- Goal of the exercise: Your copy should match the records exactly, apart from the pictures, which stay out.
◇ ◇ ◇ ◇ ◇ ◇ ◇
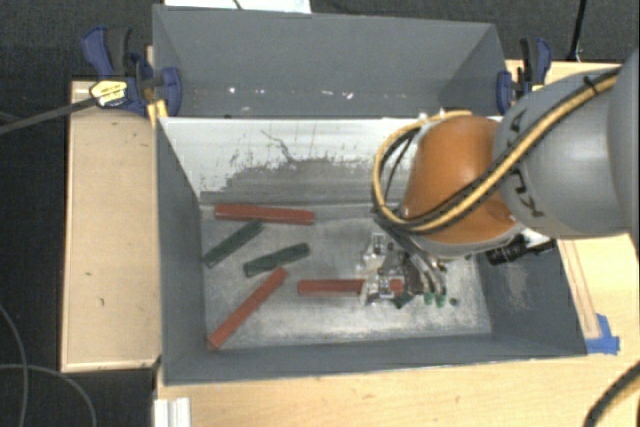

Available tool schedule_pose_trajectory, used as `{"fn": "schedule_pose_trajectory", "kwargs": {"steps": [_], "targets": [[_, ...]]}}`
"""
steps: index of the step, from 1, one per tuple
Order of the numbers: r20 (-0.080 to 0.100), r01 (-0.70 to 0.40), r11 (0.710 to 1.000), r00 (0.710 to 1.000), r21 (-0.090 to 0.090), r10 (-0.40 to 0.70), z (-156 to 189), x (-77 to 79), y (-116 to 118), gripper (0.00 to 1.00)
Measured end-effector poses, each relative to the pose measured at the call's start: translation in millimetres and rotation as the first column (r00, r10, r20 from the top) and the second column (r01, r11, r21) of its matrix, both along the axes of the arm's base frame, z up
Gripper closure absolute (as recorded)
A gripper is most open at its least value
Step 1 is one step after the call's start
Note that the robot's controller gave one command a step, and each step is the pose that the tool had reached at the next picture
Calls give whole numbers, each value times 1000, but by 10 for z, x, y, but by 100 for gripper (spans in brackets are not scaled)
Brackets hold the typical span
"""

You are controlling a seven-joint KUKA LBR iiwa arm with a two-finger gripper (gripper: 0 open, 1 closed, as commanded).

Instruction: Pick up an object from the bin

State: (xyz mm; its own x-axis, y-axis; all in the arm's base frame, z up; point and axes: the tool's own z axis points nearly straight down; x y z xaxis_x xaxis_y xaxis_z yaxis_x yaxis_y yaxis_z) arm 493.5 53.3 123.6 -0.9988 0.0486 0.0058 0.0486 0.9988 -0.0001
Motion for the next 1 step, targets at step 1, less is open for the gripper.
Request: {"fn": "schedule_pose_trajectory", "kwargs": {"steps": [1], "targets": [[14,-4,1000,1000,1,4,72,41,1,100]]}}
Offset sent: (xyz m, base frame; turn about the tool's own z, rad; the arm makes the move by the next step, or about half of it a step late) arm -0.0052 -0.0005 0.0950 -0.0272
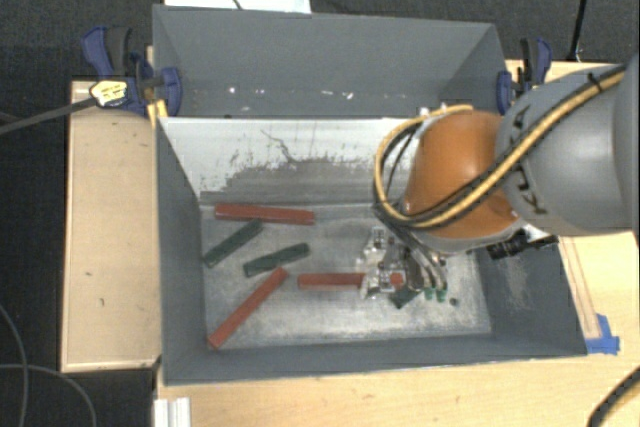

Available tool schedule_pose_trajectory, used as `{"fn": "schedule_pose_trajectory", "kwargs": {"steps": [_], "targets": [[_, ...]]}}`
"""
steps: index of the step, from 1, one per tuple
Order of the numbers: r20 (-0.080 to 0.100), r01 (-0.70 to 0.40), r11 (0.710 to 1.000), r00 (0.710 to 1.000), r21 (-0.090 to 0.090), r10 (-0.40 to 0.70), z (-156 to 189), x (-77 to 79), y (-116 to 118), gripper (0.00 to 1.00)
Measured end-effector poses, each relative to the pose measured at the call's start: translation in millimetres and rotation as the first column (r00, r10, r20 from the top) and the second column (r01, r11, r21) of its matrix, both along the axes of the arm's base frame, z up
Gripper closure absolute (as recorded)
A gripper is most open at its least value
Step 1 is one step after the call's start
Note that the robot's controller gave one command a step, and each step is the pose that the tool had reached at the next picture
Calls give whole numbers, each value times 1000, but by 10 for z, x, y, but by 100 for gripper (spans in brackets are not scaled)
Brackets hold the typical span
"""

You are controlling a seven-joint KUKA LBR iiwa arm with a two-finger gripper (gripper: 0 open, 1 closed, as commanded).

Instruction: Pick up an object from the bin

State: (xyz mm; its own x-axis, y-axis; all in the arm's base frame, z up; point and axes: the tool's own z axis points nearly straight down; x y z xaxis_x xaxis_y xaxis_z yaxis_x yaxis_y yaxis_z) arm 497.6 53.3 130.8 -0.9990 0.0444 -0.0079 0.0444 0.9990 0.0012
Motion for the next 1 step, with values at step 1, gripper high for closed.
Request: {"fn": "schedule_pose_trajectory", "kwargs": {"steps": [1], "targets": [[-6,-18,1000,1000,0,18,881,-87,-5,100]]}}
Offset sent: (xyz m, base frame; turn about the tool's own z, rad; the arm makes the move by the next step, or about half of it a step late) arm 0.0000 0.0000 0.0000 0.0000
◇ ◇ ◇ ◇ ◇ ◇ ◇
- Completed task:
Available tool schedule_pose_trajectory, used as `{"fn": "schedule_pose_trajectory", "kwargs": {"steps": [_], "targets": [[_, ...]]}}`
"""
steps: index of the step, from 1, one per tuple
Order of the numbers: r20 (-0.080 to 0.100), r01 (-0.70 to 0.40), r11 (0.710 to 1.000), r00 (0.710 to 1.000), r21 (-0.090 to 0.090), r10 (-0.40 to 0.70), z (-156 to 189), x (-77 to 79), y (-116 to 118), gripper (0.00 to 1.00)
Measured end-effector poses, each relative to the pose measured at the call's start: translation in millimetres and rotation as the first column (r00, r10, r20 from the top) and the second column (r01, r11, r21) of its matrix, both along the axes of the arm's base frame, z up
Gripper closure absolute (as recorded)
A gripper is most open at its least value
Step 1 is one step after the call's start
Note that the robot's controller gave one command a step, and each step is the pose that the tool had reached at the next picture
Calls give whole numbers, each value times 1000, but by 10 for z, x, y, but by 100 for gripper (spans in brackets are not scaled)
Brackets hold the typical span
"""

You are controlling a seven-joint KUKA LBR iiwa arm with a two-finger gripper (gripper: 0 open, 1 closed, as commanded).

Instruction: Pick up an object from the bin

State: (xyz mm; its own x-axis, y-axis; all in the arm's base frame, z up; point and axes: the tool's own z axis points nearly straight down; x y z xaxis_x xaxis_y xaxis_z yaxis_x yaxis_y yaxis_z) arm 493.5 53.3 123.6 -0.9988 0.0486 0.0058 0.0486 0.9988 -0.0001
Motion for the next 1 step, targets at step 1, less is open for the gripper.
Request: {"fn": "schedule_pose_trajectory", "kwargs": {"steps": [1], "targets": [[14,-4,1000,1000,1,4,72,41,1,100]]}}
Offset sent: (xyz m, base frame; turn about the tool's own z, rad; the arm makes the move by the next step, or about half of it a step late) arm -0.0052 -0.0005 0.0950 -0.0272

Available tool schedule_pose_trajectory, used as `{"fn": "schedule_pose_trajectory", "kwargs": {"steps": [_], "targets": [[_, ...]]}}`
"""
steps: index of the step, from 1, one per tuple
Order of the numbers: r20 (-0.080 to 0.100), r01 (-0.70 to 0.40), r11 (0.710 to 1.000), r00 (0.710 to 1.000), r21 (-0.090 to 0.090), r10 (-0.40 to 0.70), z (-156 to 189), x (-77 to 79), y (-116 to 118), gripper (0.00 to 1.00)
Measured end-effector poses, each relative to the pose measured at the call's start: translation in millimetres and rotation as the first column (r00, r10, r20 from the top) and the second column (r01, r11, r21) of its matrix, both along the axes of the arm's base frame, z up
Gripper closure absolute (as recorded)
A gripper is most open at its least value
Step 1 is one step after the call's start
Note that the robot's controller gave one command a step, and each step is the pose that the tool had reached at the next picture
Calls give whole numbers, each value times 1000, but by 10 for z, x, y, but by 100 for gripper (spans in brackets are not scaled)
Brackets hold the typical span
"""

You are controlling a seven-joint KUKA LBR iiwa arm with a two-finger gripper (gripper: 0 open, 1 closed, as commanded).

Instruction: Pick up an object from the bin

State: (xyz mm; its own x-axis, y-axis; all in the arm's base frame, z up; point and axes: the tool's own z axis points nearly straight down; x y z xaxis_x xaxis_y xaxis_z yaxis_x yaxis_y yaxis_z) arm 497.6 53.3 130.8 -0.9990 0.0444 -0.0079 0.0444 0.9990 0.0012
Motion for the next 1 step, with values at step 1, gripper high for closed.
Request: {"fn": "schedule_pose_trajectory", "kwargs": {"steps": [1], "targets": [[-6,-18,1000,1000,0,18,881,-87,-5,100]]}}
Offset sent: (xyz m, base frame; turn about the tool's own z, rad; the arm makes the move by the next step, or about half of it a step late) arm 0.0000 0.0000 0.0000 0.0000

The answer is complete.